KONTAN.CO.ID - JAKARTA. Laporan Badan Administrasi Informasi Energi (EIA) terkait cadangan minyak Amerika Serikat (AS) memberikan sentimen terhadap pergerakan harga minyak. Mengutip
Bloomberg, Jumat (28/6) pukul 19.01 WIB, harga minyak West Texas Intermediate (WTI) untuk pengiriman Agustus 2019 di New York Mercantile Exchange di level US$ 59,50 per barel. Angka ini tumbuh 0,12% dari harga kemarin yakni US$ 59,43 per barel. Secara
year to date harga minyak terpantau tumbuh 31,02%. Namun, pencapaian kuartal II menunjukan koreksi 1,06%.

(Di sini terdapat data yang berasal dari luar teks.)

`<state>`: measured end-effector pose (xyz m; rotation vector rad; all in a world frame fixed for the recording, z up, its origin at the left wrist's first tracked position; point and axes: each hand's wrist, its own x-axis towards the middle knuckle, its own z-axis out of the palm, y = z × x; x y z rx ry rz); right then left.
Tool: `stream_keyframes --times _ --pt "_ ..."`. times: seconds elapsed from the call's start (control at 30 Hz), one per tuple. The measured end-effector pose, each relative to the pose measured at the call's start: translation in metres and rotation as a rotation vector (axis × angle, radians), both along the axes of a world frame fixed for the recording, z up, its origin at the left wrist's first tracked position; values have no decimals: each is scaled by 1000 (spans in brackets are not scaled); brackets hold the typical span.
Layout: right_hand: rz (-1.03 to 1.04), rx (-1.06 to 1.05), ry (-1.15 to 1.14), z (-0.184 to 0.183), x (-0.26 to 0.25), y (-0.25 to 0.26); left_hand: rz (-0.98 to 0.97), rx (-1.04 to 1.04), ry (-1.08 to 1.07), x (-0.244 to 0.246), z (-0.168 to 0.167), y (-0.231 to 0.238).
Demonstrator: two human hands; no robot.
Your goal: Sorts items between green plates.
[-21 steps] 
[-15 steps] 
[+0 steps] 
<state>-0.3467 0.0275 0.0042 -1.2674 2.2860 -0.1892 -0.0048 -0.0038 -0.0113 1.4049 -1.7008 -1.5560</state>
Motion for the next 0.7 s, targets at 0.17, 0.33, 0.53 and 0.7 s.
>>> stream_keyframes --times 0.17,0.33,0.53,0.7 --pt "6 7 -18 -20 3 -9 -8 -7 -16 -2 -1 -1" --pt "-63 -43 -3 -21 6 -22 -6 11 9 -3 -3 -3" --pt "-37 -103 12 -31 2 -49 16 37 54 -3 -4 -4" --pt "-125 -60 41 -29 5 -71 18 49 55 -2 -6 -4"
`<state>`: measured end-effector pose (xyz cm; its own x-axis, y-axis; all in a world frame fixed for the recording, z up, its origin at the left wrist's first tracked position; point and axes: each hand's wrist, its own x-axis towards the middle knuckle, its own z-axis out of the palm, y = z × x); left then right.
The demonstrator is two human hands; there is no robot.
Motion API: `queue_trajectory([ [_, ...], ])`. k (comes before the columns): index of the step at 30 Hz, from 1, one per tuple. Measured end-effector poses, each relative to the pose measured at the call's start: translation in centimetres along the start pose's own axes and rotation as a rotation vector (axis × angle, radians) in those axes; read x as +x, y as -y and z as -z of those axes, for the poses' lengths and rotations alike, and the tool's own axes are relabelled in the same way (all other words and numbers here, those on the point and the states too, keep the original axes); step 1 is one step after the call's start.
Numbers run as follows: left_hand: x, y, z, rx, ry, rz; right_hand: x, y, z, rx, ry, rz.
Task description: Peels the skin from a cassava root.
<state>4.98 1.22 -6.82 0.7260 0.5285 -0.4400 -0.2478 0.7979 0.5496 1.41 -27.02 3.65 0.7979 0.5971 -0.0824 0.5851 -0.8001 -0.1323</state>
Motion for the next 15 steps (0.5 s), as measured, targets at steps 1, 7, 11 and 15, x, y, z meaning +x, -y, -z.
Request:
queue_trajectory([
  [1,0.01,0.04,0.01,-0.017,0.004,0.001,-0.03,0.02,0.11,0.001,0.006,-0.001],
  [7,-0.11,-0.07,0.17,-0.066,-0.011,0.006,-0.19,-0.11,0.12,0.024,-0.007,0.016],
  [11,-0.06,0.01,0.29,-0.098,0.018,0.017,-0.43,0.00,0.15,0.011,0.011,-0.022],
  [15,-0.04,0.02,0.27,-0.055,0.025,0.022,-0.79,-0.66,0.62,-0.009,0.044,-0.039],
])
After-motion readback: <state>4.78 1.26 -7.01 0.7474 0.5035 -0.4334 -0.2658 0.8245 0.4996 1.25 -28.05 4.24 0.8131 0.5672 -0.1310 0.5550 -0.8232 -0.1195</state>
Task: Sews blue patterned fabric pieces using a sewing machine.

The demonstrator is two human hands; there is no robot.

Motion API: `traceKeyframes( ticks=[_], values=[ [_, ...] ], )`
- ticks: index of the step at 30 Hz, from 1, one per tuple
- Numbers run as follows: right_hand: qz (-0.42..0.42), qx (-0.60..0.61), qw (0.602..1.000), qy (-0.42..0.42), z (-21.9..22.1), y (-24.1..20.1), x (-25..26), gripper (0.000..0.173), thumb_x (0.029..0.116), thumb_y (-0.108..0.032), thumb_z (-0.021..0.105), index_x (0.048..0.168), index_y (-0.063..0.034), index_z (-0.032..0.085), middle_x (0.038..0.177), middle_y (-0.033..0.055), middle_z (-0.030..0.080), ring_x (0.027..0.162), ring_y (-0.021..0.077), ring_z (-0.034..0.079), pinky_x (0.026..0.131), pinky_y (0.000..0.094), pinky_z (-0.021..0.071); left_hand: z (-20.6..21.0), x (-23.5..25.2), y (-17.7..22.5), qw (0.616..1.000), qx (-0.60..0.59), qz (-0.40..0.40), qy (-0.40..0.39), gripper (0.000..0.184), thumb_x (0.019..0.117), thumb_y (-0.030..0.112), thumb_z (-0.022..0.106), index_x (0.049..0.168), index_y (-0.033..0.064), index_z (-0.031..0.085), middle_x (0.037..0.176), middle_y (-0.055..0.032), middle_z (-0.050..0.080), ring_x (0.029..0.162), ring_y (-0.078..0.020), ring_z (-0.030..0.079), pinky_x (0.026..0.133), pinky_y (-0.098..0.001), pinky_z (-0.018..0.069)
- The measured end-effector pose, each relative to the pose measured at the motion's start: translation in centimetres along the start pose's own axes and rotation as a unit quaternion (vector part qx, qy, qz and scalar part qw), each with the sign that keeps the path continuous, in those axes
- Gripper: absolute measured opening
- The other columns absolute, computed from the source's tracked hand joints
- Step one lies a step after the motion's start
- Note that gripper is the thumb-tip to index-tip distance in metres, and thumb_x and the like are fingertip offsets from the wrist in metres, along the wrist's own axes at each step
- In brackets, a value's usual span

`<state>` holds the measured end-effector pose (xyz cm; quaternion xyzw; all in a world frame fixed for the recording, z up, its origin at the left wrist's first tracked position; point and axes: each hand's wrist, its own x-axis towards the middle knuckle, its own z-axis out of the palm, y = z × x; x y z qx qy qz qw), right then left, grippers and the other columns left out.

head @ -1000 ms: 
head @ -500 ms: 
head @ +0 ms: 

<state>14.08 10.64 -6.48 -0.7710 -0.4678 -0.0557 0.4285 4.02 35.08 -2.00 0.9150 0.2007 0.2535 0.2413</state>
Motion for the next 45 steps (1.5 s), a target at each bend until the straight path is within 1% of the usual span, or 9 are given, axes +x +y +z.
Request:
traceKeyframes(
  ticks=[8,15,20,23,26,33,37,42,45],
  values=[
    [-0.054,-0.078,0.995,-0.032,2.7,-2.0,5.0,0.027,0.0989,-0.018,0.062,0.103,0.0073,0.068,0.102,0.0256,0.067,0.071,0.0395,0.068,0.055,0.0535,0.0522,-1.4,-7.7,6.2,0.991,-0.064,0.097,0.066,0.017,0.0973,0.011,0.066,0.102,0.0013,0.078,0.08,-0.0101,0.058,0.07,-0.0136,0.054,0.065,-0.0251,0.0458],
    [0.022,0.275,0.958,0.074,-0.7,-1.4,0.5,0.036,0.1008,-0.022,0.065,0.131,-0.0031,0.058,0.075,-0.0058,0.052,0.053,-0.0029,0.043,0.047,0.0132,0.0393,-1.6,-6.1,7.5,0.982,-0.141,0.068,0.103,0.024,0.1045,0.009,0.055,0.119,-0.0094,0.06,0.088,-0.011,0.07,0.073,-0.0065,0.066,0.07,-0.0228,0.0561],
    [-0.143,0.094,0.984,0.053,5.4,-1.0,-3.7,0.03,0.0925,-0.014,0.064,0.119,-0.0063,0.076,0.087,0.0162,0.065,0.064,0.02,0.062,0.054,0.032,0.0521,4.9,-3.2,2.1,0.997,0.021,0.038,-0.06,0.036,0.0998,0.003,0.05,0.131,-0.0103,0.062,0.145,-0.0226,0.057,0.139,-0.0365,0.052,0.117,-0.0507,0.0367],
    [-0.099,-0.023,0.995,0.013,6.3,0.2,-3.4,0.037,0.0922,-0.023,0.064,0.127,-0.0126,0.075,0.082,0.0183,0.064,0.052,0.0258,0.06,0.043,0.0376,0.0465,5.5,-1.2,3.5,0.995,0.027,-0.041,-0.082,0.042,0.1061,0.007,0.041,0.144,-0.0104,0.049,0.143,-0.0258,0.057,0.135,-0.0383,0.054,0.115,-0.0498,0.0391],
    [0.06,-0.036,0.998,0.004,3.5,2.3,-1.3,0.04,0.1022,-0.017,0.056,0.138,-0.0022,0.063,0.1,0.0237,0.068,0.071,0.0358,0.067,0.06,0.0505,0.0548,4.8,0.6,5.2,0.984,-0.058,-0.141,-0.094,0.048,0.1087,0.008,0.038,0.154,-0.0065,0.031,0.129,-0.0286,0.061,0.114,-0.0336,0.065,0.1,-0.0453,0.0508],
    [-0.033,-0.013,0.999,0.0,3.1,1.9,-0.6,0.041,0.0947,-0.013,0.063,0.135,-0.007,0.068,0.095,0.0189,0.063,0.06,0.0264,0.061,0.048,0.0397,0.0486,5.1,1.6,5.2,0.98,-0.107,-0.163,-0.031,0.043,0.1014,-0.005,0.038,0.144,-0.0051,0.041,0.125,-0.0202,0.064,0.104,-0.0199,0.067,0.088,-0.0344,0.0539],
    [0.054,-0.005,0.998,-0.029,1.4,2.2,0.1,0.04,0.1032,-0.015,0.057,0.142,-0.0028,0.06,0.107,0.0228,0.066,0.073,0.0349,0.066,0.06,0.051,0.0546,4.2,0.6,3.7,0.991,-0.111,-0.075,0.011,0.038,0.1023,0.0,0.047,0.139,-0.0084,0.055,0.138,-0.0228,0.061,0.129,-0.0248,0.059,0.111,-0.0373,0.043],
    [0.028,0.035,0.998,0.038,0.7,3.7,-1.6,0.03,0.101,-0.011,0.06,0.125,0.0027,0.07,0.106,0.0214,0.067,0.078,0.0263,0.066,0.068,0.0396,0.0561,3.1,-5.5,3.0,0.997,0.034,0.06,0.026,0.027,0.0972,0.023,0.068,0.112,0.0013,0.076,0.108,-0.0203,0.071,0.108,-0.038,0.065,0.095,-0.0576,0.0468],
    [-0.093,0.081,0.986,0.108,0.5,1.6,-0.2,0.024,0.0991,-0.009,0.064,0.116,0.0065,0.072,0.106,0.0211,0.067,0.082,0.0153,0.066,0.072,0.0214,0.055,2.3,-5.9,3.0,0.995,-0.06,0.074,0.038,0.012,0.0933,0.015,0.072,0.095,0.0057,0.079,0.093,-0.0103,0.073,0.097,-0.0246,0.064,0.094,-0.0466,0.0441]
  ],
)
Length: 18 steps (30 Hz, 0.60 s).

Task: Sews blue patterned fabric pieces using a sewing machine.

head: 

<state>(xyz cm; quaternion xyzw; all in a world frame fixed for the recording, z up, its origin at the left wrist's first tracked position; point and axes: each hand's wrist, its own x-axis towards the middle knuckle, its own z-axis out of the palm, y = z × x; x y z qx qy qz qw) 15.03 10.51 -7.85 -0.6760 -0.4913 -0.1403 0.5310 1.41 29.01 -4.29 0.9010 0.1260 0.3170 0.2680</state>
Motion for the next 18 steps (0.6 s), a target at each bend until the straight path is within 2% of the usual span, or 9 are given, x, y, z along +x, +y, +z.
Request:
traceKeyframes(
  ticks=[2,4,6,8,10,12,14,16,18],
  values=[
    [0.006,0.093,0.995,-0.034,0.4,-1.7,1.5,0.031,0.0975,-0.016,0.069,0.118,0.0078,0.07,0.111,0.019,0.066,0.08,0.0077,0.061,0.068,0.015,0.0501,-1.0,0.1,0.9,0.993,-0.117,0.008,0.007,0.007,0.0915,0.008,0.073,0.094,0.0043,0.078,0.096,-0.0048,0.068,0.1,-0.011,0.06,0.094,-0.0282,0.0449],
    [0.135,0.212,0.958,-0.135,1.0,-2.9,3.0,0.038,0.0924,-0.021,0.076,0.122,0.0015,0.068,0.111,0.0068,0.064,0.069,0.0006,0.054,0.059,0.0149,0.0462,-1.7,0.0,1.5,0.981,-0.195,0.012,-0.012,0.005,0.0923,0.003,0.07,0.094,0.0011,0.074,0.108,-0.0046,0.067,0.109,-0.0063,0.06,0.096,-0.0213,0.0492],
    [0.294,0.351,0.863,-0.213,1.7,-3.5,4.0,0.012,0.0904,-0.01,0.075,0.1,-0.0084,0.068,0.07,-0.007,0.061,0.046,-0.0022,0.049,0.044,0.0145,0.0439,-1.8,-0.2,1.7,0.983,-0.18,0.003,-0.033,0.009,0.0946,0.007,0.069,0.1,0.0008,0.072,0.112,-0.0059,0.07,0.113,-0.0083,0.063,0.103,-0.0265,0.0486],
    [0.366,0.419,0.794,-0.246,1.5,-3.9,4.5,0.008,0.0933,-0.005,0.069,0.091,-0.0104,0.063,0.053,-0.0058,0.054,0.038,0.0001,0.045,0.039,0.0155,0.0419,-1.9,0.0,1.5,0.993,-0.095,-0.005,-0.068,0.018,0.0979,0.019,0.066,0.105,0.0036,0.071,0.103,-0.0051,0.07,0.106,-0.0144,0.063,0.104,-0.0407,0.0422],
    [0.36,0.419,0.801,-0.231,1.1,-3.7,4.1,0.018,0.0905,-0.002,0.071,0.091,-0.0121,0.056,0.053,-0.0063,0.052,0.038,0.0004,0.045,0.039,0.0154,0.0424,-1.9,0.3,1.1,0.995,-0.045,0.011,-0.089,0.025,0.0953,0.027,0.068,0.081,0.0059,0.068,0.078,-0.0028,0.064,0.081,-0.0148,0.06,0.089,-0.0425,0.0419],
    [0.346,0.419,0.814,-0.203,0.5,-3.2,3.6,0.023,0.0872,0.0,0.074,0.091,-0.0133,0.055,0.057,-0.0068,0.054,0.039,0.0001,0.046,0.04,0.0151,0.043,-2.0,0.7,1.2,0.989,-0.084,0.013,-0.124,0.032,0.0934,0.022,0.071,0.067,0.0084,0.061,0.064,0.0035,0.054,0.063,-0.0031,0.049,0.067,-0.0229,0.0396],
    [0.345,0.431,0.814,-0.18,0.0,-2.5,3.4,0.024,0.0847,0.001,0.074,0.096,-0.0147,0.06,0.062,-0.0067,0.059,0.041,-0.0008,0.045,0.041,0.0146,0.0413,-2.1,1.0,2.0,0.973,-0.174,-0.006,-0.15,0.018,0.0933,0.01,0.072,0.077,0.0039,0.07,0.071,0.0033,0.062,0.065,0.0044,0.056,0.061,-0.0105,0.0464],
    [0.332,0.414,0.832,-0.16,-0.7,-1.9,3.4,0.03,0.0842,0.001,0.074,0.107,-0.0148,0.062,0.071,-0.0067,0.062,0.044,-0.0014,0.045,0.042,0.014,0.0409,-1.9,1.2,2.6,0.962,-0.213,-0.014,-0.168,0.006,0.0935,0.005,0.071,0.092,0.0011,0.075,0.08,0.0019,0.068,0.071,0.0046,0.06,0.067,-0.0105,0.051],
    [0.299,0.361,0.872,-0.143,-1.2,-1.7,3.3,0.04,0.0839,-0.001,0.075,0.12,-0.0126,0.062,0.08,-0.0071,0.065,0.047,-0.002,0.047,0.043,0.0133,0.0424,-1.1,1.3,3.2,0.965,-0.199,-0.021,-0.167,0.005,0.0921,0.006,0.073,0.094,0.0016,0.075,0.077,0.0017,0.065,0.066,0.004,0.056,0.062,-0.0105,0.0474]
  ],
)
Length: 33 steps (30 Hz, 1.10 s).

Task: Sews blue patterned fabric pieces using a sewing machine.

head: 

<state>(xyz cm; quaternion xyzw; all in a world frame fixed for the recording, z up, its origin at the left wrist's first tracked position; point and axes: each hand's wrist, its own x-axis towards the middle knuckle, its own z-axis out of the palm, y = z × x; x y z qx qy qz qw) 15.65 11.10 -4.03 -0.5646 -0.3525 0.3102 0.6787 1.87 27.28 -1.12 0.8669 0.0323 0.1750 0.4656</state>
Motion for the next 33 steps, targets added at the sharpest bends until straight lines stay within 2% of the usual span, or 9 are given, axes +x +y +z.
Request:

Dalam laporan minyak mingguan untuk pekan yang berakhir 21 Juni, EIA mengumumkan persediaan minyak mentah komersial di Amerika Serikat turun 12,8 juta barel dari minggu sebelumnya. Dalam keterangan EIA produksi bensin naik minggu lalu, rata-rata 10,5 juta barel per hari. Produksi bahan bakar destilasi turun minggu lalu, rata-rata 5,3 juta barel per hari. Sementara, total produk yang dipasok selama periode empat minggu terakhir rata-rata 20,6 juta barel per hari, naik 1,8% dari periode yang sama tahun lalu. Laporan EIA tersebut sepanjang tahun ini menyebut produksi minyak mentah AS yang terus mengukir rekor baru berkat teknologi shale oil-nya. Biarpun sempat melaporkan penurunan cadangan minyak AS lebih dari 4 juta barel pada bulan lalu, sepanjang tahun ini laporan EIA masih terbilang naik. Saat ini AS sudah bisa memproduksi minimal 12 juta barel per hari dan diperkirakan di akhir 2019, AS bakal bisa memproduksi hingga 13,4 juta barel per hari. Menurut
thebalance.com, masifnya produksi minyak mentah dari perusahaan minyak AS karena banyak perusahaan sudah mendapatkan untung dengan harga minyak mentah di $30 per barel. Analis Global Kapital Investama Alwi Assegaf mengatakan terkait laporan mingguan EIA yang cenderung positif, tentu berpengaruh terhadap harga minyak yang bisa terkoreksi. Namun berdampak hanya dalam jangka pendek. “Berpengaruh dalam jangka pendek, tapi tidak bisa diremehkan,” kata Alwi kepada Kontan.co.id, Jumat (28/6). Di sisi
demand, perang dagang AS-China menjadikan prospek permintaan menjadi semakin turun karena melambatnya pertumbuhan ekonomi. Perlambatan pertumbuhan ekonomi biasanya menurunkan konsumsi energi termasuk minyak mentah.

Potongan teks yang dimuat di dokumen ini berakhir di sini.